Эрика налила себе еще один бокал своего любимого «Рейнского» и залпом выпила его.

– Его новая жена очень богата. Я думаю, он спал с ней до того, как умерла его первая, – продолжала она.

– Забудь обо всем. Начни новую жизнь.

– Тебе легко говорить, – сказала Эрика, – ты еще молодая. Со мной все сложнее.

– Ты не старая. Тебе нет и пятидесяти пяти, – сказала с нетерпением Катринка. – Противно смотреть, как ты переживаешь из-за этой крысы. Когда я только вспоминаю, что он сделал мне, тебе, многим другим…

– Ты была такой молодой, неопытной. Он действовал исключительно в твоих интересах, – сказала Эрика, по привычке защищая его.

– То, что он сделал, было ужасно. Это было аморально и незаконно. Он воспользовался моей слабостью. Он продал моего ребенка, он продавал других детей, он вывозил их из Германии по фальшивым документам и нажил на этом состояние. Он заслуживает наказания.

Эрика поставила на стол свой бокал и внимательно посмотрела на Катринку.

– Так вот почему ты приехала, – сказала она.

– Да, – тихо ответила Катринка. – Только сегодня я узнала, что он женился во второй раз. Я приехала, даже не подумав, как это могло расстроить тебя. Прости.

Эрика повела плечами:

– Мне нужно было догадаться.

– Эрика, ты знаешь, как я тебя люблю. Как я благодарна тебе.

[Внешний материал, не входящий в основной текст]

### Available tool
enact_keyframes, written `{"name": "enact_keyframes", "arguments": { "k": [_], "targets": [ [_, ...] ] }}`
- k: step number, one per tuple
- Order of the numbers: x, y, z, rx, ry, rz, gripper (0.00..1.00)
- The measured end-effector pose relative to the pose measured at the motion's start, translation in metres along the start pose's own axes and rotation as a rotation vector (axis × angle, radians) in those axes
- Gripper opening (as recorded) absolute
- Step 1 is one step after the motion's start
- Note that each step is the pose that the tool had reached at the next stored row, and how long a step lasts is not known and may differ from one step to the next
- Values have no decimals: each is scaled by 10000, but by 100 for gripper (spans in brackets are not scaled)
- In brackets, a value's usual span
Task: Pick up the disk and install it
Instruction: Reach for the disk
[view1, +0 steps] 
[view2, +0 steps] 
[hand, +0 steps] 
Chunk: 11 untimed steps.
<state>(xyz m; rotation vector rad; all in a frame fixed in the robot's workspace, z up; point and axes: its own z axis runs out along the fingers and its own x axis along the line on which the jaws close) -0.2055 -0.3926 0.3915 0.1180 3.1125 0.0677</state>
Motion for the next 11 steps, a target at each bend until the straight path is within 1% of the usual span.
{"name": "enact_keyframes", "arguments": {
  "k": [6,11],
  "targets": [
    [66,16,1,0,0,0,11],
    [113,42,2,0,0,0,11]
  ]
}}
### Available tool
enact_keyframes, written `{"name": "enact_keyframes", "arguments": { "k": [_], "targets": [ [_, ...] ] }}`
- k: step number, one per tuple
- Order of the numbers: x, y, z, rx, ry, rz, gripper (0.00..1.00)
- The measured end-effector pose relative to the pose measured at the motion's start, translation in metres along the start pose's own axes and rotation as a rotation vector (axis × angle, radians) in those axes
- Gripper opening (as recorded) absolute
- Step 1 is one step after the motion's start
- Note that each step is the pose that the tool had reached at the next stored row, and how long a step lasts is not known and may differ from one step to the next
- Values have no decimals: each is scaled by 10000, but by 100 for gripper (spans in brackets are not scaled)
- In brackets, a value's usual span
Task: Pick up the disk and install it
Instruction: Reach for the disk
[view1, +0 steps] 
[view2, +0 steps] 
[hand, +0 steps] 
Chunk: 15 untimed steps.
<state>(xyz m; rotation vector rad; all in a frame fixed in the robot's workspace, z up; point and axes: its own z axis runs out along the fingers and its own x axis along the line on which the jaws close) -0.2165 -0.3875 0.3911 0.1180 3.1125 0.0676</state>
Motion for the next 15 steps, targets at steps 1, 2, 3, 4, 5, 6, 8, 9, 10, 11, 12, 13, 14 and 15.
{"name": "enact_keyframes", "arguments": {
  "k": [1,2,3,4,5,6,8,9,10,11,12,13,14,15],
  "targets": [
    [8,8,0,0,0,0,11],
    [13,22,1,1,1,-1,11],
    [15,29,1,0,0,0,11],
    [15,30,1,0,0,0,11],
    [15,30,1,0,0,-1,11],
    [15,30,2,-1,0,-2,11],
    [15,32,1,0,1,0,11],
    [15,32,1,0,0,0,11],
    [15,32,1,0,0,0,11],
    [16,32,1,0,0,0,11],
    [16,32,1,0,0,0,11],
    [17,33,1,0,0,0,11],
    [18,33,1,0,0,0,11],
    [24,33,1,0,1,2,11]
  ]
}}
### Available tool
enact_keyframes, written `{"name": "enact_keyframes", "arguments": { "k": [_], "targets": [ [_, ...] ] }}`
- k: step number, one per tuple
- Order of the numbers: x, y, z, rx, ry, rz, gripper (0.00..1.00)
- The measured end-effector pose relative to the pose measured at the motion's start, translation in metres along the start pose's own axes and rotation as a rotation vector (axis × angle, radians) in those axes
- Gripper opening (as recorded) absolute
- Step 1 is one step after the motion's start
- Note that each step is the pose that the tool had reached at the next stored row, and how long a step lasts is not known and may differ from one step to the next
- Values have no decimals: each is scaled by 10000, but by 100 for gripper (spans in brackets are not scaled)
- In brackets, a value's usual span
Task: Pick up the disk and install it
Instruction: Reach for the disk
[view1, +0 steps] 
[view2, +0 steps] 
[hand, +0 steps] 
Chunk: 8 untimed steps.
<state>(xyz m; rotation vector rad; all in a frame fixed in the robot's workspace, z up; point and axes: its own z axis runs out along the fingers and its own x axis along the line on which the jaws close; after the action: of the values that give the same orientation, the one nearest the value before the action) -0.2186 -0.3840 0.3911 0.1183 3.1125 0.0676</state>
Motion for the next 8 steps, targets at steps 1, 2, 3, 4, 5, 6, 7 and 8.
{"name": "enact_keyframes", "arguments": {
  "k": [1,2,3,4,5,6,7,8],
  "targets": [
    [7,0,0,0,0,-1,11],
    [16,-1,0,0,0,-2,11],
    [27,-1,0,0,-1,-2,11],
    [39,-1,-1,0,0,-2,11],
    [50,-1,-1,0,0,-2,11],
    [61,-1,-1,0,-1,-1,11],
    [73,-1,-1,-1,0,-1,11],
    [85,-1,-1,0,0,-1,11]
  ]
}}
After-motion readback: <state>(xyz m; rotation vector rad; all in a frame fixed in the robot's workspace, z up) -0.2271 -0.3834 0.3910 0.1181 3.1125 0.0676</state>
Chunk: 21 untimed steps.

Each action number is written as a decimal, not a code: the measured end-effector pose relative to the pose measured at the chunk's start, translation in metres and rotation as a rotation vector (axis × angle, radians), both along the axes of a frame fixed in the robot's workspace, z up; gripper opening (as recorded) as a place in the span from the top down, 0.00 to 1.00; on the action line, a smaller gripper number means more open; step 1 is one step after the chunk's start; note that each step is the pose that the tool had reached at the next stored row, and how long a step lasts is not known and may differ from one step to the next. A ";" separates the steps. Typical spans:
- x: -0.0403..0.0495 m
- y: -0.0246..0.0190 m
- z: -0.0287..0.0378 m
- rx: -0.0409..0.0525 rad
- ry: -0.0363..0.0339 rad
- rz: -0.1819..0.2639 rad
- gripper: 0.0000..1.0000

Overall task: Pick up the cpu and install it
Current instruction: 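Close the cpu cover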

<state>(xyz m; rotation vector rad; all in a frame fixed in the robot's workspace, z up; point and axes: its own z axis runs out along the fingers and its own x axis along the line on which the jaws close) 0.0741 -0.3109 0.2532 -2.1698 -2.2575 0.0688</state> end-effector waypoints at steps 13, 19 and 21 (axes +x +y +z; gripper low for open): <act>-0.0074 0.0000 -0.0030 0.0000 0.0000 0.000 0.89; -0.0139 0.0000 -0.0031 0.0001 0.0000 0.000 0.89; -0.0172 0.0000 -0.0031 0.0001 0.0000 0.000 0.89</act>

– Почему ты благодарна мне? – спросила Эрика с горечью. – Я подозревала, чем он занимается, но не могла заставить себя поверить этому. Это было вначале. А потом, позже, когда я уже была уверена, я не пыталась остановить его. – Она заплакала. – Но, моя дорогая, я тогда не знала, даю слово. Я сделала то, что считала для тебя наилучшим.

– Я знаю. Я знаю, – пыталась ее успокоить Катринка. – Она не чувствовала неприязни к этой женщине. Вся ее злость, вся ее ненависть были направлены исключительно против Циммермана.

– Через несколько минут Эрика вытерла слезы, отпила еще вина и спросила:

– Что ты хочешь, чтобы я сделала? – И когда Катринка вопросительно посмотрела на нее, та пояснила – О чем ты меня хотела попросить?